What this task involves: If a line of the records contains the word "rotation", list it.

::::::::

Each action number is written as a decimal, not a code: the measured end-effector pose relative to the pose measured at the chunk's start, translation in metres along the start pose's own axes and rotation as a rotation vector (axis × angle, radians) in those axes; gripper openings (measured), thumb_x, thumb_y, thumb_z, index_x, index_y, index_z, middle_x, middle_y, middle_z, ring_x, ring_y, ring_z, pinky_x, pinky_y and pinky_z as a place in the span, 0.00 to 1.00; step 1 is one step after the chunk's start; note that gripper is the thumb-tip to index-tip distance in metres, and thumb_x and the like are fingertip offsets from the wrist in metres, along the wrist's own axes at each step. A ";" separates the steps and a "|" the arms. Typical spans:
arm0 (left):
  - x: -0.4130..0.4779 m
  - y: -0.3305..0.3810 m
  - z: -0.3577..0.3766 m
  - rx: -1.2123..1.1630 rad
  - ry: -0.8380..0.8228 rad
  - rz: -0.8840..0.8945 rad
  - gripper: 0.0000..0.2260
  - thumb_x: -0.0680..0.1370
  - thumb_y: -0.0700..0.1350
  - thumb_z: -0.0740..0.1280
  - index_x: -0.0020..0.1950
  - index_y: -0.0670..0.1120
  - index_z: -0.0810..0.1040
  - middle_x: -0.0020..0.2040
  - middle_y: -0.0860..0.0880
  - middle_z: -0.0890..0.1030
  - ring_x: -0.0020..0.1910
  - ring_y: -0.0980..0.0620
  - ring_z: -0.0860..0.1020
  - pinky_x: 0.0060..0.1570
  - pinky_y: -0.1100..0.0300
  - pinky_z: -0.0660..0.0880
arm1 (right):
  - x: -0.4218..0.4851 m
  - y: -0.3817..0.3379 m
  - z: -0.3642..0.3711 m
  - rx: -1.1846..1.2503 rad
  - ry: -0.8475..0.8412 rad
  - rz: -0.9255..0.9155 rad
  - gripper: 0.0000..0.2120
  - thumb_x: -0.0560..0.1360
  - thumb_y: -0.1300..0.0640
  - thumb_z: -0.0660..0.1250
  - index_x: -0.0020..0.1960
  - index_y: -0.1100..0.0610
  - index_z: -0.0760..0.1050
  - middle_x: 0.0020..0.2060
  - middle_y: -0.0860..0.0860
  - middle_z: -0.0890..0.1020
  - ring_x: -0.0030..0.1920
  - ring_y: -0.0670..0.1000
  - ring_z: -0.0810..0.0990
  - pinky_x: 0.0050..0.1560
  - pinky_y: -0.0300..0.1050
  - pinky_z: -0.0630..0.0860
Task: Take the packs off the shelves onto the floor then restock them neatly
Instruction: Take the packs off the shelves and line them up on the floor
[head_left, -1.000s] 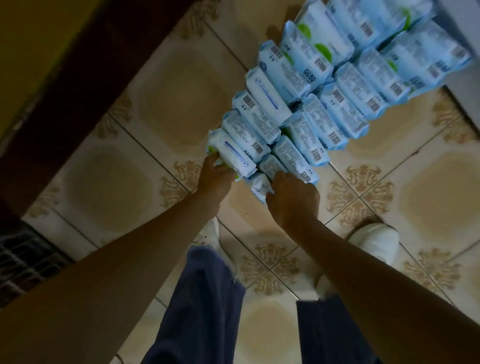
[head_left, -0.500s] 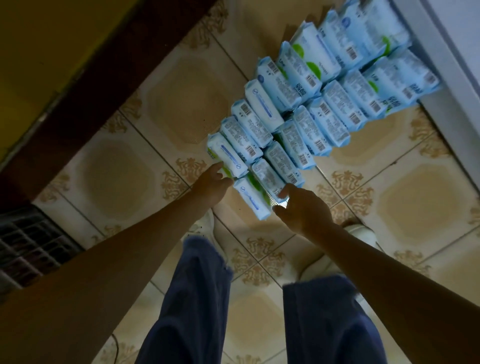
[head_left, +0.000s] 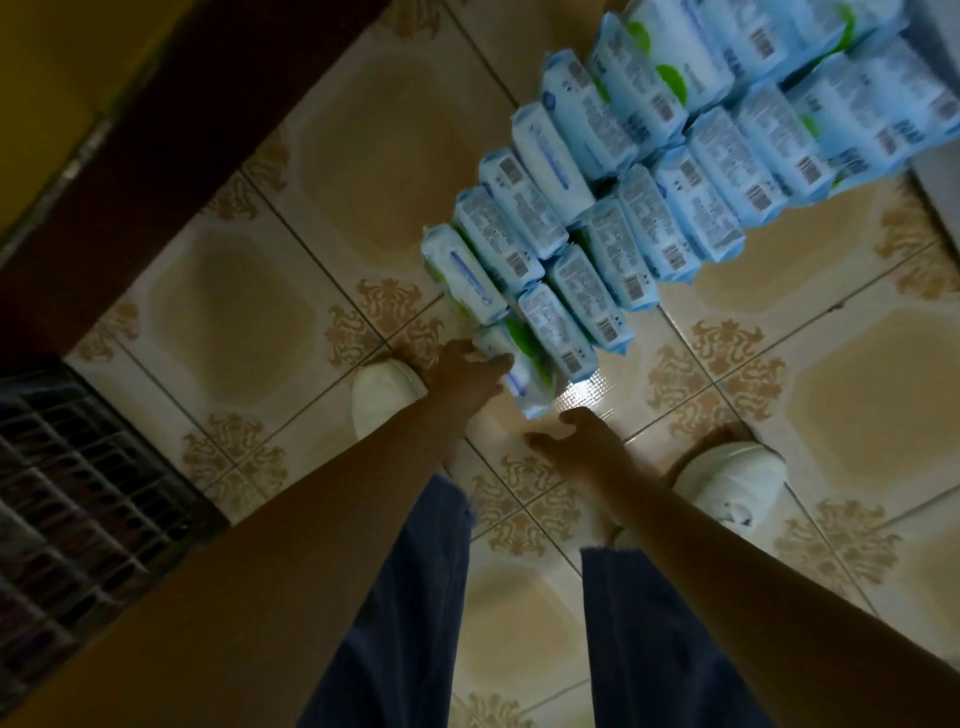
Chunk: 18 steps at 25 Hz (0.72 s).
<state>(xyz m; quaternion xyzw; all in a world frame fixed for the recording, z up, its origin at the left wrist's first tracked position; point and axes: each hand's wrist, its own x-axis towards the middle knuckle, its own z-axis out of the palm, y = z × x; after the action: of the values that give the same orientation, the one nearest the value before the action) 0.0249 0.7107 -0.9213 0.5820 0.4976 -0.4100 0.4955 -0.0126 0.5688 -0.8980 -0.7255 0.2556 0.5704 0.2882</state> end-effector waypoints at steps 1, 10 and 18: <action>0.004 -0.003 0.005 0.042 0.050 0.041 0.15 0.77 0.46 0.70 0.59 0.44 0.71 0.61 0.42 0.77 0.50 0.46 0.80 0.32 0.65 0.77 | 0.009 0.001 0.012 0.164 0.008 0.054 0.32 0.74 0.46 0.70 0.71 0.59 0.65 0.63 0.57 0.75 0.59 0.57 0.78 0.56 0.46 0.73; 0.019 -0.001 0.005 0.238 0.060 0.195 0.11 0.77 0.46 0.69 0.37 0.48 0.71 0.44 0.43 0.84 0.45 0.43 0.82 0.40 0.58 0.72 | 0.031 -0.005 0.013 0.542 0.144 0.055 0.08 0.80 0.56 0.61 0.46 0.59 0.76 0.44 0.60 0.84 0.41 0.58 0.82 0.42 0.46 0.76; -0.014 0.016 -0.012 0.338 -0.106 0.169 0.18 0.78 0.40 0.67 0.67 0.42 0.73 0.55 0.43 0.77 0.55 0.45 0.76 0.45 0.59 0.72 | 0.012 -0.009 -0.028 0.261 0.083 -0.004 0.12 0.74 0.50 0.66 0.52 0.57 0.76 0.53 0.57 0.82 0.55 0.58 0.81 0.59 0.55 0.76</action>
<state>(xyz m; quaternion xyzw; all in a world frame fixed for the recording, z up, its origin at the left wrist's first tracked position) 0.0387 0.7196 -0.9030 0.6744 0.3444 -0.4747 0.4487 0.0154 0.5547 -0.9030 -0.7053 0.3379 0.5011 0.3706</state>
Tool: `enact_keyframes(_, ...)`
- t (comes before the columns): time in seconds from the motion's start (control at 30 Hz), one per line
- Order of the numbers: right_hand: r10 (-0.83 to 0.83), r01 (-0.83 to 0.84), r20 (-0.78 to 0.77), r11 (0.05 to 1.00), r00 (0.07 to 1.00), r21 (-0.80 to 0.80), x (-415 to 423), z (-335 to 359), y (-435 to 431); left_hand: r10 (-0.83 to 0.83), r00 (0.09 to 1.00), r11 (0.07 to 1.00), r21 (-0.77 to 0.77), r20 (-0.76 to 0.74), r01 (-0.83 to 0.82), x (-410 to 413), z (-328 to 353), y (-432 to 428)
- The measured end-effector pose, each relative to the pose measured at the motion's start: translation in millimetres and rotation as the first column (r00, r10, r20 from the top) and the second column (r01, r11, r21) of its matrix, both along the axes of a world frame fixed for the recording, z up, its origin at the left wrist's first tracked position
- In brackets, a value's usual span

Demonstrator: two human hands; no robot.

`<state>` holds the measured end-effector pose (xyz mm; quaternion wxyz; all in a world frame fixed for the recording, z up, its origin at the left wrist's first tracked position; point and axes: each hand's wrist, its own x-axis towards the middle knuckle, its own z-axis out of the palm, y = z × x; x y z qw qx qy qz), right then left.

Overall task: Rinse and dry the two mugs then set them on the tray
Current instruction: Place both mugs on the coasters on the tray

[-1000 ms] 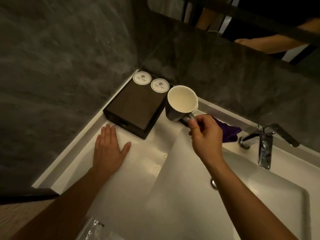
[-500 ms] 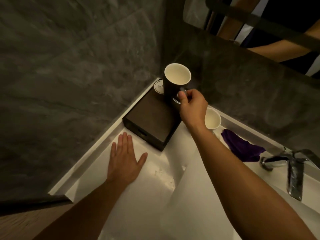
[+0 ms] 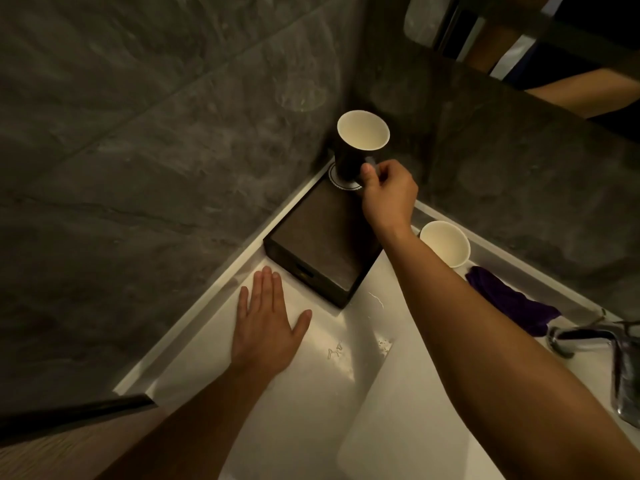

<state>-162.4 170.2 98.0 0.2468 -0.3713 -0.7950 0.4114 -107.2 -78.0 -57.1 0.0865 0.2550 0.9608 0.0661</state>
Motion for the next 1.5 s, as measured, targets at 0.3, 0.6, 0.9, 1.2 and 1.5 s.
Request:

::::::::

Solution to this task:
Each action number is written as a decimal, not a code: the measured end-effector pose relative to the pose measured at the chunk's start, translation in metres along the start pose's own axes and rotation as a rotation vector (axis × angle, radians) in those axes; gripper openings (measured), thumb_x, thumb_y, thumb_z, index_x, index_y, index_z, middle_x, middle_y, middle_z, ring_x, ring_y, ring_z, pinky_x, pinky_y and pinky_z as a place in the span, 0.00 to 1.00; step 1 is one step after the chunk's start; note that gripper is the thumb-tip to index-tip distance in metres, and thumb_x and the like are fingertip offsets from the wrist in metres, along the wrist's own axes at each step. A ";" separates the steps and a "|" the arms. Typical spans:
- The measured end-effector pose, each relative to the pose measured at the motion's start: translation in millimetres and rotation as the first column (r00, r10, r20 from the top) and the second column (r01, r11, r21) of its matrix, both along the axes of a world frame fixed for the recording, z up, its origin at the left wrist's first tracked position

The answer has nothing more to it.